*Problem to work on:* Would you copy out each line of the records below that includes the word "your"?

*Input for this task:*
************

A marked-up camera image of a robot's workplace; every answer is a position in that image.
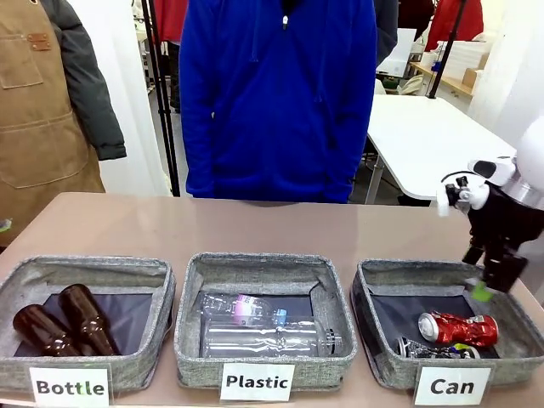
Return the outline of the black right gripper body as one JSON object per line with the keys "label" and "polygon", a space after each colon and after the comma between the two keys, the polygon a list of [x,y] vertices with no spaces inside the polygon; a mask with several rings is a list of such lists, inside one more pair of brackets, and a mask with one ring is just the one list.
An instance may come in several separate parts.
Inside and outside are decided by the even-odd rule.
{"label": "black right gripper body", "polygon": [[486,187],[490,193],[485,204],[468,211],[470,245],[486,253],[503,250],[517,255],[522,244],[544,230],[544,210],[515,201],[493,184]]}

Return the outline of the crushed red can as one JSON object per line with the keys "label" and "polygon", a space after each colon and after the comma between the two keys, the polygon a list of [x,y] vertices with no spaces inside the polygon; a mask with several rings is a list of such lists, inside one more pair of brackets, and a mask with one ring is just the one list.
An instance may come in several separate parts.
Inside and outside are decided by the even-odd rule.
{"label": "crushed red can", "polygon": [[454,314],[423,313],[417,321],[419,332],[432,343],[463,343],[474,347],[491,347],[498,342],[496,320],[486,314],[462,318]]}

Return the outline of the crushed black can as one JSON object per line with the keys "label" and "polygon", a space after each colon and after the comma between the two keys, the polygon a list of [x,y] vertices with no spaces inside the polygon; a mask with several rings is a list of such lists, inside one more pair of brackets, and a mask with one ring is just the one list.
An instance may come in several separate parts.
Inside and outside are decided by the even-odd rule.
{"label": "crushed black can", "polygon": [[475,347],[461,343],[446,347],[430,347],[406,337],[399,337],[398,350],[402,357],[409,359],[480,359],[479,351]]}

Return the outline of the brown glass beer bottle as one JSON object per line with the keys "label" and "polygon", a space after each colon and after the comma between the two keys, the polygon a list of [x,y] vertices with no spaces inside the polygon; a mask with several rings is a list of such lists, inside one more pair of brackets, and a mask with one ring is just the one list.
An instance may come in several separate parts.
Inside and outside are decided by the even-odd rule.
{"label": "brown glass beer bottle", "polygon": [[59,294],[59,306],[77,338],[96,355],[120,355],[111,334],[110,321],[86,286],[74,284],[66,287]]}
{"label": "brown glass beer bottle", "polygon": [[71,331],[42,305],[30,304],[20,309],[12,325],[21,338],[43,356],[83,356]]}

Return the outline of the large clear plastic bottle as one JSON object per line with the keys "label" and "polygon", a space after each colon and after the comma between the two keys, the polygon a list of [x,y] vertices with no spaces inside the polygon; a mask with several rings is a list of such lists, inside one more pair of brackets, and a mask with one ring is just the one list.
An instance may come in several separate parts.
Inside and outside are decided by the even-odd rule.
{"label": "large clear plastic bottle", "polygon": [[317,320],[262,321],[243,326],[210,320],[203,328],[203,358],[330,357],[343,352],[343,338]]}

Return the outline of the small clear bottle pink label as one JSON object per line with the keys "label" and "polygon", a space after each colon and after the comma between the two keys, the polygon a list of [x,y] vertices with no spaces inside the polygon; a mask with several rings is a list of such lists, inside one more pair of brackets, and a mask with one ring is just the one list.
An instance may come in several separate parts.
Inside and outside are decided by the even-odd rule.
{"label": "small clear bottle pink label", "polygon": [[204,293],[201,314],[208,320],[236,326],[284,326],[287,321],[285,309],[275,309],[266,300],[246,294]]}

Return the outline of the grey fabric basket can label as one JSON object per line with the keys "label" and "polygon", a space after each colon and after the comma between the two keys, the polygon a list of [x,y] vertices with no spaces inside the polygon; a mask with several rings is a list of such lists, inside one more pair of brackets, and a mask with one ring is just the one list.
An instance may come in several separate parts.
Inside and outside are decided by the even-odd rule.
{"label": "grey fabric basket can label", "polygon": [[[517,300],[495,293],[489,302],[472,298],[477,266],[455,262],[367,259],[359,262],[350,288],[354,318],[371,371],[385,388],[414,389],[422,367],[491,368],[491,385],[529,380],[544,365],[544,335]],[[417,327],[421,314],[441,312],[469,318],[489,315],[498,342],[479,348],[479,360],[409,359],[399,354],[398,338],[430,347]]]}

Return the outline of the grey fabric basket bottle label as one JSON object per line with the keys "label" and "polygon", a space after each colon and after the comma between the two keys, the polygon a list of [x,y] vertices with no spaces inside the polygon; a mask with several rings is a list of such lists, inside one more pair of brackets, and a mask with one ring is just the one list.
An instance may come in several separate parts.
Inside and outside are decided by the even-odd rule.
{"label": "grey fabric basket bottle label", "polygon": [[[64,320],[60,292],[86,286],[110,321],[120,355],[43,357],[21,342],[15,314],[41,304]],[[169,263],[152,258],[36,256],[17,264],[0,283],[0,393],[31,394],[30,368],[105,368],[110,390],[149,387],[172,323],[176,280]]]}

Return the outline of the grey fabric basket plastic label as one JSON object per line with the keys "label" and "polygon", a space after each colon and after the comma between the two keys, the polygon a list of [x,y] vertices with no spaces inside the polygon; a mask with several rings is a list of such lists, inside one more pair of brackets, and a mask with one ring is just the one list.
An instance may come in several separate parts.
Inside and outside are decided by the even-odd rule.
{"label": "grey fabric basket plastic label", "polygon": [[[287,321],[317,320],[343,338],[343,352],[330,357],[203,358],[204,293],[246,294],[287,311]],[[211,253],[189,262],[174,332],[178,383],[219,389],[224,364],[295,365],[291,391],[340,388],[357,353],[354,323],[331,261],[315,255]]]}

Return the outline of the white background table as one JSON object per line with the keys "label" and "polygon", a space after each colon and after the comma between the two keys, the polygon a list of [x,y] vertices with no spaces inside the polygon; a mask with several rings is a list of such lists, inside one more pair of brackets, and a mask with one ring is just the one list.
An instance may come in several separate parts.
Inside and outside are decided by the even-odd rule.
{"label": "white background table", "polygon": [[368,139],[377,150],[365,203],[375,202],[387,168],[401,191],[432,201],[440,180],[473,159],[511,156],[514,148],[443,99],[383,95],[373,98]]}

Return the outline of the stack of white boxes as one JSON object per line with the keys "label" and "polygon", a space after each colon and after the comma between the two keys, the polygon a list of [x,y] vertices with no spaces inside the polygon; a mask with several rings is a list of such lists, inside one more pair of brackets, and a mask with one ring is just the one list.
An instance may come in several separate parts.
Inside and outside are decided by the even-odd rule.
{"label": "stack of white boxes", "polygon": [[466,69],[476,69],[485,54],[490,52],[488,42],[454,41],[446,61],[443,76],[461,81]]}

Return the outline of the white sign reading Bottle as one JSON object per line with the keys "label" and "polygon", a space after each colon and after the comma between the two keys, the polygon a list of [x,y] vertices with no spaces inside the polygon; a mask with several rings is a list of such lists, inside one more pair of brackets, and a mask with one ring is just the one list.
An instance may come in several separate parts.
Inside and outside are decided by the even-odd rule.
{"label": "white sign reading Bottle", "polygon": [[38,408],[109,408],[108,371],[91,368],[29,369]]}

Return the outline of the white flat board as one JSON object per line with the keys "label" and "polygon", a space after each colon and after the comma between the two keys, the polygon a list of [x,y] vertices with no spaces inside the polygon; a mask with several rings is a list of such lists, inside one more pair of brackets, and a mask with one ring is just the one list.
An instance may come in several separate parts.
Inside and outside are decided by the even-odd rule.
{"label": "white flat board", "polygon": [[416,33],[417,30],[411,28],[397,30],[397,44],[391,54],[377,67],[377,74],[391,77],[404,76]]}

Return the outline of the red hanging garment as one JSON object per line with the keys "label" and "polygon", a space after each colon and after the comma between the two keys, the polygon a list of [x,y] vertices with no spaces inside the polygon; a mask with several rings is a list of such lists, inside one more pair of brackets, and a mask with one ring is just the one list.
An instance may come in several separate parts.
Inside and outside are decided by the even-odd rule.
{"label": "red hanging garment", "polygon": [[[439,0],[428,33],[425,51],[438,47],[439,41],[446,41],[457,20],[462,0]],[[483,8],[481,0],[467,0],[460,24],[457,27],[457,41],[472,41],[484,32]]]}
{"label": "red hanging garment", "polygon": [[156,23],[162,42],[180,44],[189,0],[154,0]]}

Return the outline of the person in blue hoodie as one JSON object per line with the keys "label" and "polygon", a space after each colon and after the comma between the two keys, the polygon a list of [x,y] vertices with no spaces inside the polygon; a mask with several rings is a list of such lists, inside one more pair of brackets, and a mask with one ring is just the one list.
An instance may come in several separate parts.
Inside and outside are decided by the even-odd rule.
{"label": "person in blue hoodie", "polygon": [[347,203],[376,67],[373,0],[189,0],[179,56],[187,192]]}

************

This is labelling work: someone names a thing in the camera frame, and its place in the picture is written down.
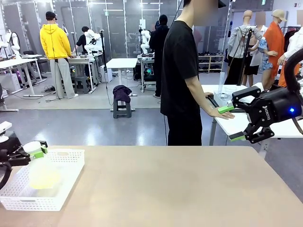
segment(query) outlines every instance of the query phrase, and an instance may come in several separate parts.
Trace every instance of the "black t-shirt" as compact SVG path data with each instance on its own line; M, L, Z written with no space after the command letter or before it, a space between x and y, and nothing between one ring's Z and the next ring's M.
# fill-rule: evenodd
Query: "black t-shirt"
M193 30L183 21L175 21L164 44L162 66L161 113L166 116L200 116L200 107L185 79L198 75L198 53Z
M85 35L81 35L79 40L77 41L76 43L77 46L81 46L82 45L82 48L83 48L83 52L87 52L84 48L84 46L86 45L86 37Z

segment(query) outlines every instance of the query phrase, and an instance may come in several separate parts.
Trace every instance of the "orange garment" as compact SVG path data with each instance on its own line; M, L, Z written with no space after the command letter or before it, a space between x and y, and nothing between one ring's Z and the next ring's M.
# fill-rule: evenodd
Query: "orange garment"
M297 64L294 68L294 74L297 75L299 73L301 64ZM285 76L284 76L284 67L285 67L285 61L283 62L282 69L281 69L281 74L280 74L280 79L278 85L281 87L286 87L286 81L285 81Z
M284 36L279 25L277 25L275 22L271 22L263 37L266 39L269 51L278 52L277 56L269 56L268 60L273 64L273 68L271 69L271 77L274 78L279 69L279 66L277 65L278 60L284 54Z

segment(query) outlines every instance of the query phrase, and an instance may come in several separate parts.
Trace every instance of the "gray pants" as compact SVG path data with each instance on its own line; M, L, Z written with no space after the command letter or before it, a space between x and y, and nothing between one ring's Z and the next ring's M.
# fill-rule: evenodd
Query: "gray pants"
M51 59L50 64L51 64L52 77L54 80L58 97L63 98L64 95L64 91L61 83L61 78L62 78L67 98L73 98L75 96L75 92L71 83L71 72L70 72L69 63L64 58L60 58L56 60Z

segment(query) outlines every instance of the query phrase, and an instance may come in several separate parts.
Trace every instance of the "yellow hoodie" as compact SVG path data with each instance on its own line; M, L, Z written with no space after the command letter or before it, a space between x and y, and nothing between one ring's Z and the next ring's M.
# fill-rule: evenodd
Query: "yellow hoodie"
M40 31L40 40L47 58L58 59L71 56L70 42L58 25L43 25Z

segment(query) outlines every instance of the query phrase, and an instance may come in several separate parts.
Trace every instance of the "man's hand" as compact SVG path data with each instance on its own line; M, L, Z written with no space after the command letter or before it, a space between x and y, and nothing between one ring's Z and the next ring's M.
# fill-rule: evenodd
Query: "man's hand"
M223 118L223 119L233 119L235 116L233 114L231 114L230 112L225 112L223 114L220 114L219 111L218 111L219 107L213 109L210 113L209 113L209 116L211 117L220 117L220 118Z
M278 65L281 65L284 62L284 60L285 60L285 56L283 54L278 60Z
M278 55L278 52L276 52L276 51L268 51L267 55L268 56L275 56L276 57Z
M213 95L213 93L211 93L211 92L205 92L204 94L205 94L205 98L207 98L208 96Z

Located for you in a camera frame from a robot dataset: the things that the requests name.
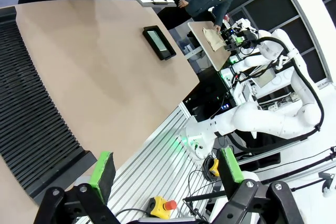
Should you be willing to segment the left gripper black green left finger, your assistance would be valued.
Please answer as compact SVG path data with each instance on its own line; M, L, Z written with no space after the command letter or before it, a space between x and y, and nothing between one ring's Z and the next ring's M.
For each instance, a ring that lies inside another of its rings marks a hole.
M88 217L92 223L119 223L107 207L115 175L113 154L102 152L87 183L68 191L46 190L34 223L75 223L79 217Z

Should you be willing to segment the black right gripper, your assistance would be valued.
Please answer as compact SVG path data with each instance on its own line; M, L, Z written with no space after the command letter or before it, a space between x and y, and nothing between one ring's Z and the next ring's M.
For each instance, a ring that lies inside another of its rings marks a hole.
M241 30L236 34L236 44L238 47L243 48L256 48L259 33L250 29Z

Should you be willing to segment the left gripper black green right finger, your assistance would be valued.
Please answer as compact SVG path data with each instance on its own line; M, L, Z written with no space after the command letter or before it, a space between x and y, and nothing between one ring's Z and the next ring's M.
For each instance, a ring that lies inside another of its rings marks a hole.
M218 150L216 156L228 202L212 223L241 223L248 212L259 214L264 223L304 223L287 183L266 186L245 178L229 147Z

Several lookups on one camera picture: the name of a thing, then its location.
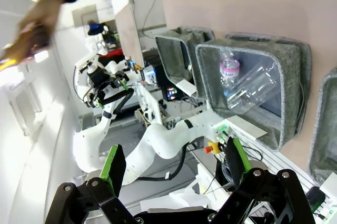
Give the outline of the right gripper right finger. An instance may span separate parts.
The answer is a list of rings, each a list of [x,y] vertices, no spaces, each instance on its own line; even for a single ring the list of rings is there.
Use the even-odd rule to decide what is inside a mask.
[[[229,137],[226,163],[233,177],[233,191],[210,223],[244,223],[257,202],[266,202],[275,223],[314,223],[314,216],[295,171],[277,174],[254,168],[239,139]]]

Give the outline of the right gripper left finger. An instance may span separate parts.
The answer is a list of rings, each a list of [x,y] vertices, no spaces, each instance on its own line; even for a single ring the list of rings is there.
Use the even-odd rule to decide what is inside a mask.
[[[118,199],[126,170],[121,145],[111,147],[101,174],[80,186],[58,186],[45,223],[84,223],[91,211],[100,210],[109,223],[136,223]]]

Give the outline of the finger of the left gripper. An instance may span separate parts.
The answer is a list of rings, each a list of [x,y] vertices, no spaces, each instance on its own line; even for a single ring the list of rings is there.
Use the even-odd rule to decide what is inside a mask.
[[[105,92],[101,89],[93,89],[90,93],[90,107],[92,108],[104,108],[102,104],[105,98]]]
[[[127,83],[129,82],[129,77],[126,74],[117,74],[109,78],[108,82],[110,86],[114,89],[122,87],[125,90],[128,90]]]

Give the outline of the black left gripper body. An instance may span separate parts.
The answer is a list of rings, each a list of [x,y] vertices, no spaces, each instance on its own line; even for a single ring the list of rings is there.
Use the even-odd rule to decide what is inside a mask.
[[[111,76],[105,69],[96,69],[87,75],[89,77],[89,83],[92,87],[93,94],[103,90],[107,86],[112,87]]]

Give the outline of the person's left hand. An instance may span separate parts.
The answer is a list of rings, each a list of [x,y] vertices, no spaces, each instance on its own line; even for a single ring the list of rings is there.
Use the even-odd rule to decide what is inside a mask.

************

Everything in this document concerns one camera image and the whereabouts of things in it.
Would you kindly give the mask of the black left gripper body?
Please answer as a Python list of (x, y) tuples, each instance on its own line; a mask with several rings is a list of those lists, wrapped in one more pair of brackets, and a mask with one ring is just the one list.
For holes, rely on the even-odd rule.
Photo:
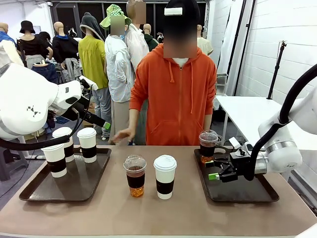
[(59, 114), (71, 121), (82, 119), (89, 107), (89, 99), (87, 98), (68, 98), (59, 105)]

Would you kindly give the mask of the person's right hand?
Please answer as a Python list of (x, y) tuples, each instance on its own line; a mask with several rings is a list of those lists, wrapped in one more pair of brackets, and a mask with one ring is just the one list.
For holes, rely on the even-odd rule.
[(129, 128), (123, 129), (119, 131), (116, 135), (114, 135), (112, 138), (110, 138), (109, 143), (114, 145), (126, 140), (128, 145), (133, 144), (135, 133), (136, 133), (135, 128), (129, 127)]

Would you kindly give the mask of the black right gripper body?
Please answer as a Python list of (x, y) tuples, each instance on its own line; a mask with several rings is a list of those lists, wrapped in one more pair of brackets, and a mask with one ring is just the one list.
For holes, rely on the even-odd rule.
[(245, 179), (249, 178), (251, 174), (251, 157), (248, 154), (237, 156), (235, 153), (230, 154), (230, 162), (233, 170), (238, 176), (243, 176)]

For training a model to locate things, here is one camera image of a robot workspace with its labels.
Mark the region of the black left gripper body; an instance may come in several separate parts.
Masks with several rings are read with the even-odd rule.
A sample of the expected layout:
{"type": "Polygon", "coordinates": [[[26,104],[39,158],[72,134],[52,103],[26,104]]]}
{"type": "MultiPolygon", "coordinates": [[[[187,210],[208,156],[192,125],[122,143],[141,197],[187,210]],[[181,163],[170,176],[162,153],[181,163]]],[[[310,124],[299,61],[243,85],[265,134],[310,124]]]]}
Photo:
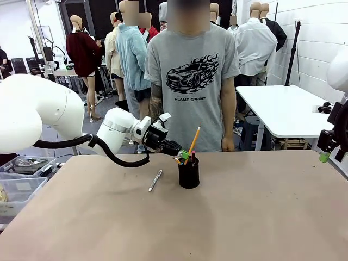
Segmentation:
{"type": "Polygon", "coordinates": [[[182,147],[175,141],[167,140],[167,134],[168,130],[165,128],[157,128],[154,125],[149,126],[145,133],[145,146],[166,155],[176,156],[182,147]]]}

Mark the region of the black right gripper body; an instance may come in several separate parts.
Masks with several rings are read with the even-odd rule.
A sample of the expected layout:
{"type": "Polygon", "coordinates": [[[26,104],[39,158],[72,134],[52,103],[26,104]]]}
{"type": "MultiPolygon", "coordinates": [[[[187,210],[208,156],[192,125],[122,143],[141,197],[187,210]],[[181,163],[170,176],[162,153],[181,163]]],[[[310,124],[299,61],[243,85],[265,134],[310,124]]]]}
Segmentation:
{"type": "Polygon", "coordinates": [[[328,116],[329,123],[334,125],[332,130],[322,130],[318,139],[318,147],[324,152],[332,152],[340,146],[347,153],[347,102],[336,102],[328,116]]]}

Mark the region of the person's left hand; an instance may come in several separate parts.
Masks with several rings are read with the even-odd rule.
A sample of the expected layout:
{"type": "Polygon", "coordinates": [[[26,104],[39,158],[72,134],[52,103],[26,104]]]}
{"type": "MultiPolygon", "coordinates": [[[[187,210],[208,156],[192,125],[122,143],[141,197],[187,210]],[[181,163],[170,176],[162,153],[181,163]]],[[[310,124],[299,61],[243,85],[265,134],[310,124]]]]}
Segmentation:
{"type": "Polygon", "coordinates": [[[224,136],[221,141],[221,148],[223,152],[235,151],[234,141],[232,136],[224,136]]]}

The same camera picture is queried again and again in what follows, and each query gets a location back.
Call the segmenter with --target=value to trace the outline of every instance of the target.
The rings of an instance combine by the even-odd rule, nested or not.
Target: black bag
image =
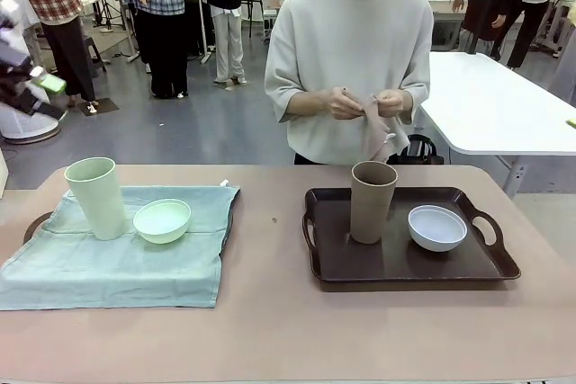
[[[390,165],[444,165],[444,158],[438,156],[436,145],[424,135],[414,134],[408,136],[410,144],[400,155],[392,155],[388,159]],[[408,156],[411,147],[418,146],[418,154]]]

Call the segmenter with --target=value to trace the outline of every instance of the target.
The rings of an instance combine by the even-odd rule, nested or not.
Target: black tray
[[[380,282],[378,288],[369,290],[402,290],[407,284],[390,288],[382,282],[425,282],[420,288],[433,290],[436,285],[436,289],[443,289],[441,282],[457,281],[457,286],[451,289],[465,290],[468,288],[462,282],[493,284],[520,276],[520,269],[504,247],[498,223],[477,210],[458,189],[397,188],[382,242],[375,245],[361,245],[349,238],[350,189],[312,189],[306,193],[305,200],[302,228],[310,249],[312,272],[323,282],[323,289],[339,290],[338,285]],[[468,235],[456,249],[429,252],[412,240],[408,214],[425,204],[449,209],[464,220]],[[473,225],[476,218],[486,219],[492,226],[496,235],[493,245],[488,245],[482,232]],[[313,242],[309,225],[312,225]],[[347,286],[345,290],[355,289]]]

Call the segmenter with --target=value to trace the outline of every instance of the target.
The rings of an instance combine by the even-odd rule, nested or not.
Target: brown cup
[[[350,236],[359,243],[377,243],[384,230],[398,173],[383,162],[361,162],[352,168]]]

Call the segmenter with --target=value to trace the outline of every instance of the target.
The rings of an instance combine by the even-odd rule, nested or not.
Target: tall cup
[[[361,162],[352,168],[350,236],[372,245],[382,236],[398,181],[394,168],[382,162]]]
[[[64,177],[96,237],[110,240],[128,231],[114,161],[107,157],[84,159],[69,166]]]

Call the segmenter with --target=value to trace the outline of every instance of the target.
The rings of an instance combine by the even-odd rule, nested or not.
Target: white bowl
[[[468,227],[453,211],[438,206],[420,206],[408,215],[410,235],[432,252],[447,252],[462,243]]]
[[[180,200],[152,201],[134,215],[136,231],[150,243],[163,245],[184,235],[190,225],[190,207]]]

************

*Solution for this problem:*
Should you be willing to segment the left gripper black green left finger, your assistance would be valued.
Should you be willing to segment the black right gripper, your assistance would be valued.
Should you be willing to segment the left gripper black green right finger, your assistance would be valued.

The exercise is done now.